In my defense it is right next to the kitchen door. Then, I hit the wrong button on my computer –a p.c. – not a Mac- which sent an archived document to the printer in the amount of 700 pages.  The printe,r by the way, is in the common area so an administrative assistant got to it before I did and exclaimed “Who printed this?!!” There was no escape.

Finally, I managed to set off the alarm very early on a Saturday morning when I’m certain our facilities director was sleeping. Oh, it is hard to be new!!!  There’s so much to remember. So many systems that are just different enough I can’t totally navigate them yet.  Then of course there’s the underlying question leaking out of my heart, “will I fit in here?”.  Such a desire only adds to the pressure of every step or misstep in my case.  Yes, it’s hard to be new.

When was the last time you were new? For a new person everything feels foreign.  Signs that should pop out -don’t.  Activities that are common place to us may be enigmatic to our guests.  Doors we think are obvious, are hard to find.  And all the while our guests are asking, “Will I fit here?”   The answer to that question will come not because we have clear signage- though that’s important. It won’t come because we have great flyers- though they are helpful.   It won’t come because our music is beautiful- though we love beautiful music. It will be answered either because our guests are met with warmth and personal contact; or because they have been left on their own to figure us out. They first will find a place in our gathering; the latter will most likely leave.

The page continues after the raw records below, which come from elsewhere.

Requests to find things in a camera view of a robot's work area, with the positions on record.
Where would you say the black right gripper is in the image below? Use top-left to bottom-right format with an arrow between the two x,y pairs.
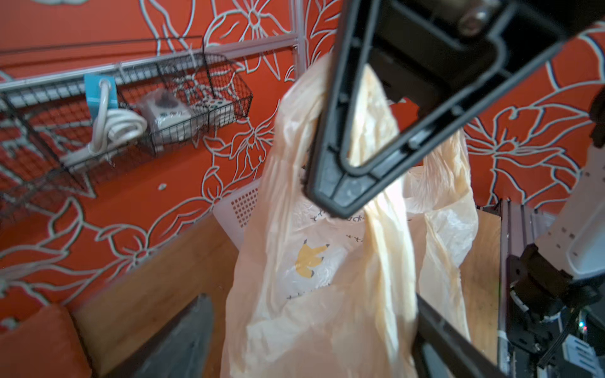
305,1 -> 604,218

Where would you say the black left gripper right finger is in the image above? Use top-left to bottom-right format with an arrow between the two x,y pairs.
412,296 -> 504,378

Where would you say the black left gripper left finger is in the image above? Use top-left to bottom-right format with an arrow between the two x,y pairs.
107,294 -> 214,377

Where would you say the banana print plastic bag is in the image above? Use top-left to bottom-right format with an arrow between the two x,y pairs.
221,55 -> 478,377

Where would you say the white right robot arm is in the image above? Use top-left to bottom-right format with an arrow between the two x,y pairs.
305,1 -> 604,376

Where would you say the pink perforated plastic basket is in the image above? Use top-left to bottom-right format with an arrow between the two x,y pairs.
213,180 -> 261,250

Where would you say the white button box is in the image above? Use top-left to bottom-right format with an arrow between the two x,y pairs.
192,98 -> 236,129

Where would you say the white round-dial device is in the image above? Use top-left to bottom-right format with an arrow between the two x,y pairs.
137,88 -> 193,147

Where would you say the blue white small box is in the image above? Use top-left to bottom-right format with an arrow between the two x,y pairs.
84,74 -> 119,121

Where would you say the white coiled cable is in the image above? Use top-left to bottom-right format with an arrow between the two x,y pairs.
60,77 -> 149,171

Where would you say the black wire wall basket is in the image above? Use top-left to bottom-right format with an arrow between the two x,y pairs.
1,50 -> 253,225

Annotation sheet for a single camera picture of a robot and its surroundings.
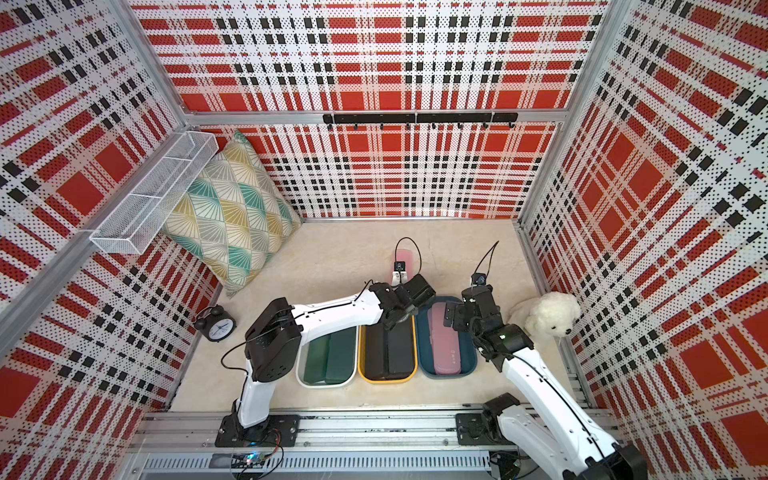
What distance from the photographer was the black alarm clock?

My blunders might have served to discourage me were it not for the warmth, grace, and personal connections offered to me as the “nubie”.   “Here, let me show you”, said by the smiling admin with 700 pieces of now scrap paper in her arms, went a long way to bolster my waning security. A sense of humor on the other end of the phone when I called yelling over the screaming siren of the alarm calmed my anxious heart.  And, people regularly telling me they are glad I’m here, begins to answer the question of “will I fit ?”

Your guests are new. They need people to smile, speak warm words, and literally walk along side them to show them the way because it’s hard to be new.